Hoy, el templo parroquial ha sufrido reformas que han mejorado su aspecto estético. Sobre todo, han reformado el suelo, poniendo unas baldosas rojizas que dan color a la estancia y colgado una iluminación que da alegría a sus muros y sus capillas. Pero en aquellos días, el edificio se mostraba lúgrube, oscuro y frío y, he de reconocer que pasar a sus fauces daba mucho respeto, -miedo incluso- únicamente maquillado por la belleza de su gran retablo barroco central, dorado con el oro fino mexicano -según dicen- de mayor calidad que los Hurtado de Mendoza adquirieron para su decoración con todo el exquisito gusto de los que fueron Virreyes de las Indias.

Pero era entonces cuando, en medio de aquellas humedades y de aquella gran estancia dividida en tres enormes naves, sonaba la canción de "Chiquitita" por sus altavoces.
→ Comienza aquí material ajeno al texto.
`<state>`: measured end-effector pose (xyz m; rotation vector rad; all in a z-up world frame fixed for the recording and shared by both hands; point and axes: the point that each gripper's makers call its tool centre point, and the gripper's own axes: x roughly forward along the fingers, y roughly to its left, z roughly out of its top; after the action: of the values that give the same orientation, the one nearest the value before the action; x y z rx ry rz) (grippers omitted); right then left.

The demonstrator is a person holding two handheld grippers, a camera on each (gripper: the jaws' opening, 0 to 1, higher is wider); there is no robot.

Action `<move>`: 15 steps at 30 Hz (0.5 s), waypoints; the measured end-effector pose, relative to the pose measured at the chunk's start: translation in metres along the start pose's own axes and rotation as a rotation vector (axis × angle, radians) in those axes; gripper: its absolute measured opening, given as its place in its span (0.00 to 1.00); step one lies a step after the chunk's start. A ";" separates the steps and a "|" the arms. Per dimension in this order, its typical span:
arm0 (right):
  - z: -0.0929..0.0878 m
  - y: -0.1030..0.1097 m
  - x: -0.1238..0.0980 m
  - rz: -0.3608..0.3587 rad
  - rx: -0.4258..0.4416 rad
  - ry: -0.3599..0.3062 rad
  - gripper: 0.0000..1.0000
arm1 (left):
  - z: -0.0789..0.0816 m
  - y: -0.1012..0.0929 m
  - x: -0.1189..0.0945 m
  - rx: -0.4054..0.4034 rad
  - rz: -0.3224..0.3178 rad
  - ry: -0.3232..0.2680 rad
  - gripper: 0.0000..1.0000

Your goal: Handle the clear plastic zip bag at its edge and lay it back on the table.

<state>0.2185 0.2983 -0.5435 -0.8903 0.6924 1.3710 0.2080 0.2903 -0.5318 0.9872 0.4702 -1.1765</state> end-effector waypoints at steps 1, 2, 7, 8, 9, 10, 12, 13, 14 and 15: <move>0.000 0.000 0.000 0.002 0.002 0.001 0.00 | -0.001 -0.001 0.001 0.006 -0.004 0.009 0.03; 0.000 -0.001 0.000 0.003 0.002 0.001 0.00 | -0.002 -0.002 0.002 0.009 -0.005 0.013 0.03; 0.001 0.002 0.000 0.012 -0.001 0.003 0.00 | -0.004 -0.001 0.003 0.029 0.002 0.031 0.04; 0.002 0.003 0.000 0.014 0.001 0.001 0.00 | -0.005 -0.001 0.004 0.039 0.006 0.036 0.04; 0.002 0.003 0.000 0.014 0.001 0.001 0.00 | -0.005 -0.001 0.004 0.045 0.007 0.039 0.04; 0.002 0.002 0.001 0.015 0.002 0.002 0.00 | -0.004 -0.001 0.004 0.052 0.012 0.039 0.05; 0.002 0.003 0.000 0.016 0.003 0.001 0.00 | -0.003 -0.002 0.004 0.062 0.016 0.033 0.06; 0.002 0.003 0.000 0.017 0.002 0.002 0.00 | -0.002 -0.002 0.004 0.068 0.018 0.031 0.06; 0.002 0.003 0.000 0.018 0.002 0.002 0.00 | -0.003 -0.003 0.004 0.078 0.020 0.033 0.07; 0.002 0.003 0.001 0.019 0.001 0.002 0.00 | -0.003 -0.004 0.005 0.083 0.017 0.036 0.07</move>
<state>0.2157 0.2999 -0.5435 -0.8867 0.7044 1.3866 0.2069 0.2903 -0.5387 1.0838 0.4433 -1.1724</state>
Era como si de repente, la estancia fuera invadida por una ola de alegría y de luminosidad. Escuchar al grupo ABBA cantando aquella canción fue, para mí, durante años como oir un coro de ángeles. La nota de alegría de aquel mundo.

Desde entonces y durante mucho tiempo, ir a misa para mí iba unido a escuchar esta canción, pues D. Vicente la solía poner contínuamente en el templo parroquial todos los domingos. Tenía el "disco sencillo en español" de aquel tema guardado en un armario que había instalado en el presbiterio y dentro del cual se encontraba uno de aquellos tocadiscos.

Años después y ya más mayorcito, recuerdo subir yo mismo a aquel armario y buscar aquel disco. Desempolvarlo y volverlo a colocar cuando la iglesia no tenía mucha gente. Tenía un eco y musicalidad especial oir aquellas voces en el enorme templo parroquial o quizás es que, al escucharlo, me remontaba a aquellos años tan felices de mi niñez.

La vida suele ser más gélida de lo que, en principio, puede parecer. Si una canción como "Chiquitita" nos inculca optimismo, para D. Vicente la vida fue mucho más ingrata. Abandonado en la bebida, aquel dinámico y emprendedor párroco murió hace unos años víctima de un cáncer y quizás de la dejadez y del abandono emocional. Fué el destino de muchos de aquellos curas posconcialiares, quizás incomprendos por todos y deficitarios de cariño humano.

Hoy me pregunto dónde estará aquel disco. Nunca más lo he vuelto a escuchar. Quizás, en otro de mis arrebatos, tenga que ir en busca del armario ya retirado de su ubicación original. Quizás allí podré encontrarlo.